Red Bones - Ann Cleves. Book three of her Jimmy Perez/Shetland Isles series that I like so much.
A Darker God - Barbara Cleverly. This was a random grab and now that I've checked it turns out it's 'book 3' in her Leaticia Talbot series, set in the late 1920s. I'll have to decide whether to read it out of turn or try to get hold of the first book.
The Comfort of Saturdays - Alexander McCall Smith. Book 5 in the Isabel Dalhousie series. I'm sure this will be as lovely as all the rest.
Adventures of a Gentleman's Gentleman - Guy Hunting. The author was apparently butler to Noel Coward and the Queen back in the day. This was also a random library grab.
The last four books are my actual library loot for this week:
Dead of Winter - Chris Priestley. He wrote the 'Tales of Terror' ghost series of course, and I think this his latest full length ghost novel.
Days From a Different World - John Simpson. Simpson is a news correspondant for the BBC - a well respected journalist I believe, currently in Burma. I have his A Mad World, My Masters on my tbr mountain but was tempted by this account of his childhood when I saw it. I always assume jounralists will be good and interesting writers.

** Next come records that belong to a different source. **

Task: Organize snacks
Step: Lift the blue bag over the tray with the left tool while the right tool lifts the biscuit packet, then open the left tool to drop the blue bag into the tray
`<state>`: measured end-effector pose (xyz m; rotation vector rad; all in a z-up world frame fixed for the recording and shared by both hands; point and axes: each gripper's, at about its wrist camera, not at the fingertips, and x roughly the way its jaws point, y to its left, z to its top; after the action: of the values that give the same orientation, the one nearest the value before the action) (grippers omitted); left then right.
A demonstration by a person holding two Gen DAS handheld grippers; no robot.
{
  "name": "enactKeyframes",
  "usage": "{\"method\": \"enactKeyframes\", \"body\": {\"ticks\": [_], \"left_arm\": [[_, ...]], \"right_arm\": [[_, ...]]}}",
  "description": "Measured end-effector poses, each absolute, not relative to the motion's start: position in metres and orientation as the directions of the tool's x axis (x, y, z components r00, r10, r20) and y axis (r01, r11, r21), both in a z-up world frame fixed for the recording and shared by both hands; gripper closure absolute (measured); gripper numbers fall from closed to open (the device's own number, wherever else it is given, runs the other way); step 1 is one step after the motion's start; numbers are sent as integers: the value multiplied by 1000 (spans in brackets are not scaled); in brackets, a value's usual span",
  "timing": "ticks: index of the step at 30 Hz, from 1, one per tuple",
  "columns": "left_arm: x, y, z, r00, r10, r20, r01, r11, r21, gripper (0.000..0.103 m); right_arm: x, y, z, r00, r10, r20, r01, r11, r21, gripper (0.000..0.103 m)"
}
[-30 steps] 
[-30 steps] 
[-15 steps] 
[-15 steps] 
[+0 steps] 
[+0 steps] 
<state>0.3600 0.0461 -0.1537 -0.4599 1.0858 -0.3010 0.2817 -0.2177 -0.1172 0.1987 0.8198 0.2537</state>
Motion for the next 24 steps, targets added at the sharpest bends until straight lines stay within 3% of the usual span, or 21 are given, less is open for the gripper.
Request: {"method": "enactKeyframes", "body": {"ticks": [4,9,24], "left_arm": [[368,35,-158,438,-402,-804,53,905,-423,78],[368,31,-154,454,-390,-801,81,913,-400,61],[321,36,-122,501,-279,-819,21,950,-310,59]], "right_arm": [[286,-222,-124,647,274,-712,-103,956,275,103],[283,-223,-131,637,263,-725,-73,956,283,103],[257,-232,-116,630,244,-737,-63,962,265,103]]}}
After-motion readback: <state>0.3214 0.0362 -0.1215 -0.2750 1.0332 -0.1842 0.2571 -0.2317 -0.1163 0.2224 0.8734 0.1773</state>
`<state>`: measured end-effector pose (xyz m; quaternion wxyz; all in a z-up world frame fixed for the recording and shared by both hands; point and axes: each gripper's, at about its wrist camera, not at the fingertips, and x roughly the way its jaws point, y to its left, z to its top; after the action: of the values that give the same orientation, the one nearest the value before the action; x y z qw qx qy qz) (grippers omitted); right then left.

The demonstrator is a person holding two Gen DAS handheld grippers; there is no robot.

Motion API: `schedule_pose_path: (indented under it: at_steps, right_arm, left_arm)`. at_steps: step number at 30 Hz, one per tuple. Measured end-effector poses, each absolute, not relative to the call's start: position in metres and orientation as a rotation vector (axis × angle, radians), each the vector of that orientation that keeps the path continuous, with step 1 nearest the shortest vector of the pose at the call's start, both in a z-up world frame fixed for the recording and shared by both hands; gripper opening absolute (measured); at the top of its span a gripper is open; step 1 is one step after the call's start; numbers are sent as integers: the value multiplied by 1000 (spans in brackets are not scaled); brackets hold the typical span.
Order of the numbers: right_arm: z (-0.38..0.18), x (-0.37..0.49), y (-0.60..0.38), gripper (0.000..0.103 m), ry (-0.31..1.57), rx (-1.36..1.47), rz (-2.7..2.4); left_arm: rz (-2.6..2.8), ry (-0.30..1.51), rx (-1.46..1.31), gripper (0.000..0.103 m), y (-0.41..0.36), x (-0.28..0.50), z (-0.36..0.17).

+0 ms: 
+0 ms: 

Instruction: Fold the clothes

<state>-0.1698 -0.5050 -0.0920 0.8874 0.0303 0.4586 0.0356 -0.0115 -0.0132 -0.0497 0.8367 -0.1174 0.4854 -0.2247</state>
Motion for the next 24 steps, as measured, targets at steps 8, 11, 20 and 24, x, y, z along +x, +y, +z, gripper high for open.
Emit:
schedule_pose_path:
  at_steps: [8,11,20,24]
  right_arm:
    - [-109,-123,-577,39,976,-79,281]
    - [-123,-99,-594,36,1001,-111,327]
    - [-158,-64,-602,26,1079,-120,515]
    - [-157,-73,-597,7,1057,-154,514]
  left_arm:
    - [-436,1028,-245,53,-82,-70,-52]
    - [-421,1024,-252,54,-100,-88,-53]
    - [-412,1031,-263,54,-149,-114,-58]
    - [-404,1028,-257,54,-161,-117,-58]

Hugh Fearlessly Eats it All - Hugh Fearnley-Whitingstall. I love his cookery programmes from his cottage in Dorset but this is one of his early books (possibly based on a TV series) which I spotted and thought I'd try.
The Virago Book of Food: The Joy of Eating edited by Jill Foulston. Women through the ages writing about food. How perfect could a book get?
I'm currently reading Sourcery by Terry Pratchett for Marg's Pratchett challenge but I'm hoping to finish that later today and will then move on to one of these. Probably the John Simpson as the minute I got home I found someone else had reserved it from the library so I won't be able to renew.